__WHAT IS EXPECTED__. Only an exact repeat of the listing, without its images, counts as the answer.

○ ○ ○ ○ ○ ○ ○

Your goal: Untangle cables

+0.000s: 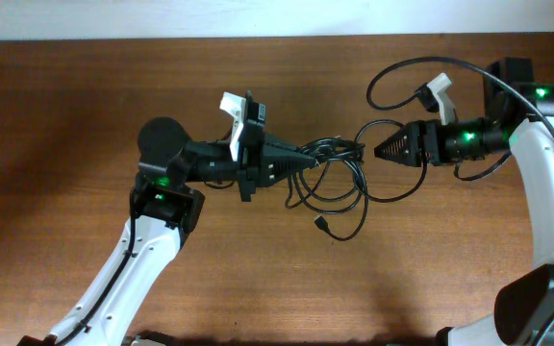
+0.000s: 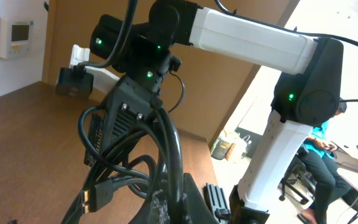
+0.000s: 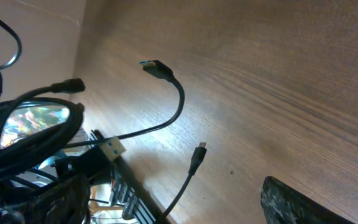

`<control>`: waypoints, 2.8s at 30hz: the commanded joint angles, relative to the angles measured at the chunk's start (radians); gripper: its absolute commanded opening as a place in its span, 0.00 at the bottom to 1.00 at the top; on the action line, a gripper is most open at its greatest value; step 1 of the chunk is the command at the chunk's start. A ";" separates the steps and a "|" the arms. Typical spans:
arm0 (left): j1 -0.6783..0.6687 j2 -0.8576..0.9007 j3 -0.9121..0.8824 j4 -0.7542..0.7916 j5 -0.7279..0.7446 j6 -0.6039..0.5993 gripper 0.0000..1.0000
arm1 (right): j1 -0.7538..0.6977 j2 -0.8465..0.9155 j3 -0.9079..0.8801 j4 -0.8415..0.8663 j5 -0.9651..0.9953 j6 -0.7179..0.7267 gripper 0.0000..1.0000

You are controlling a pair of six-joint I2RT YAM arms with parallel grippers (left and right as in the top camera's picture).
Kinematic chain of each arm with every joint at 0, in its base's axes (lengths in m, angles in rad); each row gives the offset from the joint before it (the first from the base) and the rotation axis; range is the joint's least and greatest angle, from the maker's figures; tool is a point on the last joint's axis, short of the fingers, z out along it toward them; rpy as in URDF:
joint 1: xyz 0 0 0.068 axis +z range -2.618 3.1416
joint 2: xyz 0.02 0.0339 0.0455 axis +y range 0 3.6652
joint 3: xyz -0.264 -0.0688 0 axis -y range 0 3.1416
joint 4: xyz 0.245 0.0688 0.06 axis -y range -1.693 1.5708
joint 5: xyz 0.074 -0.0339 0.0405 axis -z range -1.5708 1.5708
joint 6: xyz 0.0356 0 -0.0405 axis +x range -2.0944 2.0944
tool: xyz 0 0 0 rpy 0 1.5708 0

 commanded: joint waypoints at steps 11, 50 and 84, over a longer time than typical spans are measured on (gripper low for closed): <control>-0.006 -0.019 0.015 -0.173 -0.175 0.000 0.00 | -0.007 -0.388 0.059 0.115 -0.072 -0.192 0.89; -0.110 -0.019 0.015 0.438 -0.074 -0.628 0.00 | 0.132 -0.422 0.057 -0.006 -0.049 -0.583 0.04; 0.038 0.245 0.015 0.245 0.193 0.151 0.99 | 0.132 -0.422 0.057 -0.113 -0.086 -0.279 0.04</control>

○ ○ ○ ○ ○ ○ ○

__OUTPUT BELOW__.
Your goal: Untangle cables

+0.000s: 
+0.000s: 
+0.000s: 

`<control>`: waypoints, 2.8s at 30hz: the commanded joint angles, relative to the angles measured at the chunk's start (radians); gripper: its absolute commanded opening as a place in its span, 0.00 at the bottom to 1.00 at the top; on the action line, a gripper is most open at its greatest value; step 1 of the chunk is the command at the chunk's start. A ";" separates the steps and a "|" the arms. Typical spans:
arm0 (left): j1 -0.6783..0.6687 j2 -0.8576..0.9007 j3 -0.9121..0.8824 j4 -0.7542..0.7916 j5 -0.7279..0.7446 j6 -0.6039..0.5993 gripper 0.0000..1.0000
arm1 (right): j1 -0.7538..0.6977 j2 -0.8465..0.9155 j3 -0.9079..0.8801 j4 -0.8415..0.8663 j5 -0.9651..0.9953 j6 -0.7179..0.7267 gripper 0.0000..1.0000

You are controlling a pair of six-joint I2RT YAM arms with parallel grippers (left and right as in the top camera's picture).
Kinematic chain of each arm with every joint at 0, in its base's axes (lengths in m, angles in rad); each row gives the offset from the joint before it (the first from the base) and the rotation axis; range is the joint's least and greatest angle, from the maker's figures; tool is a point on the last joint's axis, short of the fingers, z out along it toward them; rpy as in URDF:
joint 1: xyz 0 0 0.068 axis +z range -2.618 3.1416
joint 2: xyz 0.02 0.0339 0.0455 axis +y range 0 3.6652
joint 3: xyz -0.264 -0.0688 0 axis -y range 0 3.1416
joint 4: xyz 0.245 0.0688 0.06 axis -y range -1.693 1.5708
joint 5: xyz 0.074 -0.0339 0.0405 axis -z range -1.5708 1.5708
joint 6: xyz 0.0356 0 -0.0405 axis +x range -2.0944 2.0944
tool: xyz 0 0 0 rpy 0 1.5708 0

 commanded: joint waypoints at steps 11, 50 and 84, over a longer time than typical spans are measured on (gripper low for closed): <control>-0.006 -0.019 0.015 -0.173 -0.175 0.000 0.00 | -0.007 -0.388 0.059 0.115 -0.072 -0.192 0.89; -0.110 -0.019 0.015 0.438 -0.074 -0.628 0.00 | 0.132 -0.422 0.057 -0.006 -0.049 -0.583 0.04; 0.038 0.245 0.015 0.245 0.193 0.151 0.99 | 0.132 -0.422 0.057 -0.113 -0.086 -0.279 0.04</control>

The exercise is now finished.